When you speak with Maya Moore and her husband, Jonathan Irons, a single word comes up with drumbeat constancy.
Freedom.
"It's everything to us," Moore said during an interview last week.
She wasn't talking just about the fact that Irons is out of prison after serving 23 years for a crime he always insisted he did not commit. She was talking about how, after struggling to overturn his conviction, she has more time and energy to fight for criminal justice reform.
"There is life we want to live, things we want to do, things we feel called to do together to help make our world a better place," she said. "This sense of freedom is huge for both of us now."
Here's the shorthand version of their journey — part love story, part against-the-odds battle to right a terrible wrong. Still in the prime of a brilliant career, Moore left the Minnesota Lynx, the WNBA team she helped lead to four championships, before the 2019 season. Burned out, she wanted to focus her energy on helping Irons.

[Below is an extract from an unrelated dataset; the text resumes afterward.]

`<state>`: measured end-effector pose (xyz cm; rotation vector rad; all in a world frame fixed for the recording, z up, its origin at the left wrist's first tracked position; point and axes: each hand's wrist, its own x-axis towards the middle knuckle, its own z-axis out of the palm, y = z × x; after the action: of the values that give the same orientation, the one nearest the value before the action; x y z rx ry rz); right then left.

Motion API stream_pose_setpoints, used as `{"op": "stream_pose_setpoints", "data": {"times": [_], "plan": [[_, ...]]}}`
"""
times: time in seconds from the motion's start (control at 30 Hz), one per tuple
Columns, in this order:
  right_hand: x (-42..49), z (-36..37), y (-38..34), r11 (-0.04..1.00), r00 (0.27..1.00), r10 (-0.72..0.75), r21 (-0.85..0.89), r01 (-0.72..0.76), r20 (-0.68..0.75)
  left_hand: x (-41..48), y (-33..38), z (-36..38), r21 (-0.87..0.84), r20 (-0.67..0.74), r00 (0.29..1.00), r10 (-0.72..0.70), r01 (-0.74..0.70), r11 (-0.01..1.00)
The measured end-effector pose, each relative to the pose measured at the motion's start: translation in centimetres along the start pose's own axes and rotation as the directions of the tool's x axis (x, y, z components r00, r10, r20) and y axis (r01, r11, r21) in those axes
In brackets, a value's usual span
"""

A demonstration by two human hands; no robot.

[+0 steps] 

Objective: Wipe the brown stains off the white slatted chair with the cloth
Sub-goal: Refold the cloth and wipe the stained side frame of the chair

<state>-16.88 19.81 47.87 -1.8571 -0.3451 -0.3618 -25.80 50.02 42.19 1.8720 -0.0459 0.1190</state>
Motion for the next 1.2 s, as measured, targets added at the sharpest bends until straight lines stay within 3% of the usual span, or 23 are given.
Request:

Irons was Inmate No. 101145 at a maximum-security prison in Missouri. He had been locked up since his teens, when he was sentenced in 1998 to 50 years for a robbery and assault that he denied committing.
After getting to know him through a prison ministry, Moore and her family believed in Irons's innocence. They investigated his case on their own, hired lawyers to help and stood behind his last-ditch appeal. In March 2020, a Missouri judge vacated the convictions, citing evidence that was "weak and circumstantial at best" and flaws in how the case was investigated and tried.